_TASK INSTRUCTIONS:_ The whole listing, apart from its images, should be restated word for word.

+++++

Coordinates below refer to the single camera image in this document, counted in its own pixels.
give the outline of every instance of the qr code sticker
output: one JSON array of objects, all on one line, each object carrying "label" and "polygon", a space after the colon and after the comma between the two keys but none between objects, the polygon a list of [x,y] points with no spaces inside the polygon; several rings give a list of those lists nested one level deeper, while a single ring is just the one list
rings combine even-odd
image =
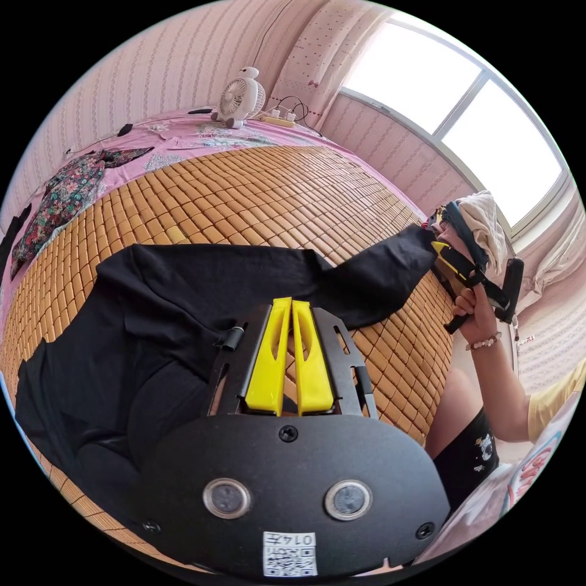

+++++

_FINISHED TASK:_
Coordinates below refer to the single camera image in this document, counted in its own pixels.
give the outline of every instance of the qr code sticker
output: one JSON array of objects, all on one line, each object carrying "label" and "polygon", a space after the colon and after the comma between the two keys but none between objects, the polygon a list of [x,y] points with no spaces inside the polygon; several rings give a list of those lists nested one level deeper, while a single ring is just the one list
rings combine even-odd
image =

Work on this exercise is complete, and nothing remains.